Toi Mon Amour
Criaturas en la aurora
Vosotros conocisteis la generosa luz de la inocencia. Entre las flores silvestres recogisteis cada mañana el último, el pálido eco de la postrer estrella. Bebisteis ese cristalino fulgor, que con una mano purísima dice adiós a los hombres detrás de la fantástica presencia montañosa. Bajo el azul naciente, entre las luces nuevas, entre los puros céfiros primeros, que vencían a fuerza de -candor a la noche, amanecisteis cada día, porque cada día la túnica casi húmeda se desgarraba virginalmente para amaros, desnuda, pura, inviolada. Aparecisteis entre la suavidad de las laderas, donde la hierba apacible ha recibido eternamente el beso instantáneo de la luna. Ojo dulce, mirada repentina para un mundo estremecido que se siente inefable más allá de su misma apariencia. La música de los ríos, la quietud de las alas, esas plumas que todavía con el recuerdo del día se plegaron para el amor como para el sueño, entonaban su quietísimo éxtasis bajo el mágico soplo de la luz, luna ferviente que aparecida en el cielo parece ignorar su efímero destino transparente. La melancólica inclinación de los montes no significaba el arrepentimiento terreno ante la inevitable mutación de las horas: era más bien la tersura, la mórbida superficie del mundo que ofrecía su curva como un seno hechizado. Allí vivisteis. Allí cada día presenciasteis la tierra, la luz, el calor, el sondear lentísimo de los rayos celestes que adivinaban las formas, que palpaban tiernamente las laderas, los valles, los ríos con su ya casi brillante espada solar, acero vívido que guarda aún, sin lágrimas, la amarillez tan íntima, la plateada faz de la luna retenida en sus ondas. Allí nacían cada mañana los pájaros, sorprendentes, novísimos, vividores, celestes. Las lenguas de la inocencia no decían palabras: entre las ramas de los altos álamos blancos sonaban casi también vegetales, como el soplo en las frondas.

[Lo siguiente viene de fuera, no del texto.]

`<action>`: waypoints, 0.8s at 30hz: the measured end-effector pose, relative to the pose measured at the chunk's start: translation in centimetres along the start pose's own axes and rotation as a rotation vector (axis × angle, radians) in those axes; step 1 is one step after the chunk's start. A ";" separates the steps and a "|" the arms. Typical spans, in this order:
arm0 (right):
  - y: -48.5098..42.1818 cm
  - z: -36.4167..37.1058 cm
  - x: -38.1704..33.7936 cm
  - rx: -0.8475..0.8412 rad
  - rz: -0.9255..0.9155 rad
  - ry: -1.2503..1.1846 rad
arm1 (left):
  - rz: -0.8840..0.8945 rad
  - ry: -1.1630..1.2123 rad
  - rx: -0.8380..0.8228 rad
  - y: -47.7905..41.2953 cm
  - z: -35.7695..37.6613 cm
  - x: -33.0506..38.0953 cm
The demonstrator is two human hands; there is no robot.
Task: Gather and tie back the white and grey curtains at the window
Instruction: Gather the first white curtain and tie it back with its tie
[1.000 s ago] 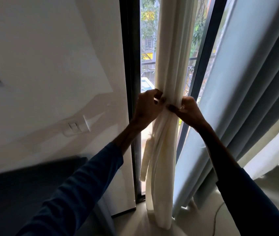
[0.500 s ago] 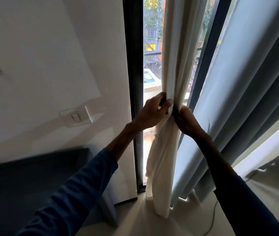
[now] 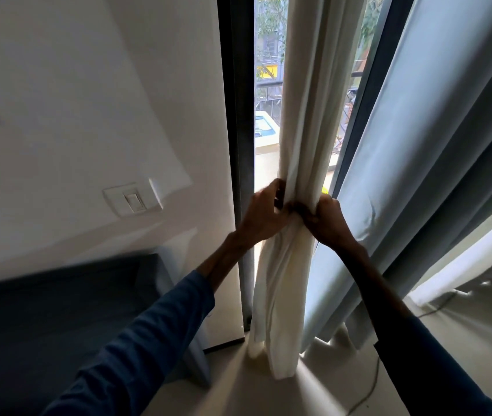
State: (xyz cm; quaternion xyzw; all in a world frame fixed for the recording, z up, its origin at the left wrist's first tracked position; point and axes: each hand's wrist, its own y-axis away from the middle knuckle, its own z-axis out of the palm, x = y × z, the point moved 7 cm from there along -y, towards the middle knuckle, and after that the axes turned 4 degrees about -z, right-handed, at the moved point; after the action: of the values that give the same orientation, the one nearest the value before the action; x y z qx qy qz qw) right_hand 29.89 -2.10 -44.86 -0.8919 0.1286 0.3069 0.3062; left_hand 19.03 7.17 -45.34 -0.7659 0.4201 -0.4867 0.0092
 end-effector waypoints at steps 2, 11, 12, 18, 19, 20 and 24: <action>0.7 1.0 1.5 -0.033 0.082 -0.011 | -0.032 -0.021 -0.043 0.7 1.1 -2.0; 3.3 2.7 5.0 0.019 0.273 0.018 | -0.065 -0.089 -0.242 4.2 3.6 -6.6; 3.3 2.7 5.4 0.035 0.279 0.028 | -0.061 -0.090 -0.256 4.3 3.4 -6.6; 4.3 3.4 5.3 0.046 0.288 0.080 | -0.091 -0.066 -0.273 5.4 4.0 -6.5; 4.6 4.3 4.7 -0.007 0.264 0.056 | -0.090 -0.063 -0.269 5.5 4.5 -6.2; 4.9 5.0 4.0 -0.059 0.245 0.033 | -0.096 -0.061 -0.251 5.6 4.9 -5.8; 5.1 5.0 1.5 -0.182 0.202 -0.142 | -0.125 0.003 -0.149 5.8 5.3 -5.4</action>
State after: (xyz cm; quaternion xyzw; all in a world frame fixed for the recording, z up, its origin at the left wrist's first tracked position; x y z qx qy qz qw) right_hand 26.62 -2.97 -51.32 -0.8745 0.1672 0.4089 0.2001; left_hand 18.42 4.86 -54.58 -0.7884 0.4065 -0.4550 -0.0786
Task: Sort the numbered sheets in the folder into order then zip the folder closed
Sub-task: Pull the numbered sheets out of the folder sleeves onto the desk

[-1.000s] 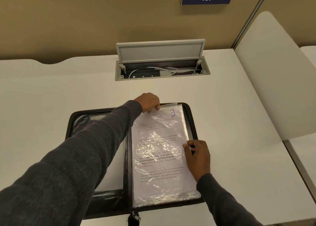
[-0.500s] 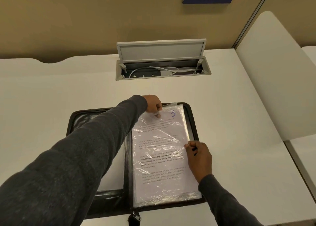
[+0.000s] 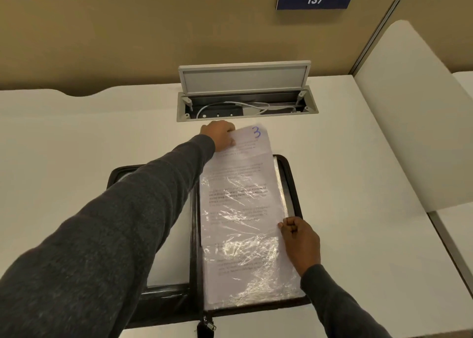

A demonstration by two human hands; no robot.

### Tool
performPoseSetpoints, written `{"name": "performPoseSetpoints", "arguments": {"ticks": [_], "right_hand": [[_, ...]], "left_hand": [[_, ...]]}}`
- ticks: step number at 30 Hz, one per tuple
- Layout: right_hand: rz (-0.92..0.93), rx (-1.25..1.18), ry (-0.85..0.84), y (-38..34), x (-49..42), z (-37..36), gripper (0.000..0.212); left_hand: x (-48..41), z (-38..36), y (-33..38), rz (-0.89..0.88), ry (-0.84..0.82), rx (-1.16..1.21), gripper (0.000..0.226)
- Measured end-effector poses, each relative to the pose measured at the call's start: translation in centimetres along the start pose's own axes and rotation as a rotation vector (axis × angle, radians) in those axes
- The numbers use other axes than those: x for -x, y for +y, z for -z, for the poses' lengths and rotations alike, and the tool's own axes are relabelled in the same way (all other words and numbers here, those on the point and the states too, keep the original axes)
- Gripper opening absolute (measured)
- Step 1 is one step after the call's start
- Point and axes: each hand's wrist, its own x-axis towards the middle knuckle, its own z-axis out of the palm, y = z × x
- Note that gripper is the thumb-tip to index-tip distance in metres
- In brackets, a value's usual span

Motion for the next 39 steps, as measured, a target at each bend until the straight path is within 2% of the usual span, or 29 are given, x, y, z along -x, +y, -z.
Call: {"name": "performPoseSetpoints", "arguments": {"ticks": [5,13,19,24,29,31,34,39], "right_hand": [[-0.008,0.018,0.003,-0.2,0.2,-0.1,0.01],[-0.016,0.001,0.04,-0.9,0.8,-0.2,0.004],[0.04,0.075,0.114,-1.7,1.2,-0.8,0.053],[0.195,0.298,0.163,-3.2,1.5,-2.0,0.067],[0.359,0.412,0.12,-4.2,2.0,-4.8,0.067],[0.413,0.432,0.098,-4.9,2.8,-6.3,0.066],[0.457,0.482,0.028,-5.6,4.1,-8.8,0.076],[0.456,0.559,-0.07,-6.4,6.0,-12.3,0.078]], "left_hand": [[0.1,2.2,-0.9,0.057,0.209,0.141,0.007],[1.3,9.0,-2.9,0.028,0.56,0.222,0.023],[4.4,14.8,-7.2,0.015,0.711,0.303,0.018],[8.9,19.2,-11.5,0.008,0.74,0.375,0.019],[14.5,23.3,-16.9,0.075,0.64,0.338,0.009],[17.0,24.6,-19.5,0.131,0.537,0.257,0.012],[20.2,25.7,-22.8,0.22,0.351,0.054,0.012],[23.4,23.7,-28.7,0.348,0.029,-0.209,0.018]]}}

¡Pájaros de la dicha inicial, que se abrían estrenando sus alas, sin perder la gota virginal del rocío! Las flores salpicadas, las apenas brillantes florecillas del soto, eran blandas, sin grito, a vuestras plantas desnudas. Yo os vi, os presentí, cuando el perfume invisible besaba vuestros pies, insensibles al beso. ¡No crueles: dichosos! En las cabezas desnudas brillaban acaso las hojas iluminadas del alba. Vuestra frente se hería, ella misma, contra los rayos dorados, recientes, de la vida, del sol, del amor, del silencio bellísimo. No había lluvia, pero unos dulces brazos parecían presidir a los aires, y vuestros cabellos sentían su hechicera presencia, mientras decíais palabras a las que el sol naciente daba magia de plumas. No, no es ahora, cuando la noche va cayendo, también con la misma dulzura pero con un levísimo vapor de ceniza, cuando yo correré tras vuestras sombras amadas. Lejos están las inmarchitas horas matinales, imagen feliz de la aurora impaciente, tierno nacimiento de la dicha en los labios, en los seres vivísimos que yo amé en vuestras márgenes. El placer no tomaba el temeroso nombre de placer, ni el turbio espesor de los bosques hendidos, sino la embriagadora nitidez de las cañadas abiertas donde la luz se desliza con sencillez de pájaro. Por eso os amo, inocentes, amorosos seres mortales de un mundo virginal que diariamente se repetía cuando la vida sonaba en las gargantas felices de las aves, los ríos, los aires y los hombres.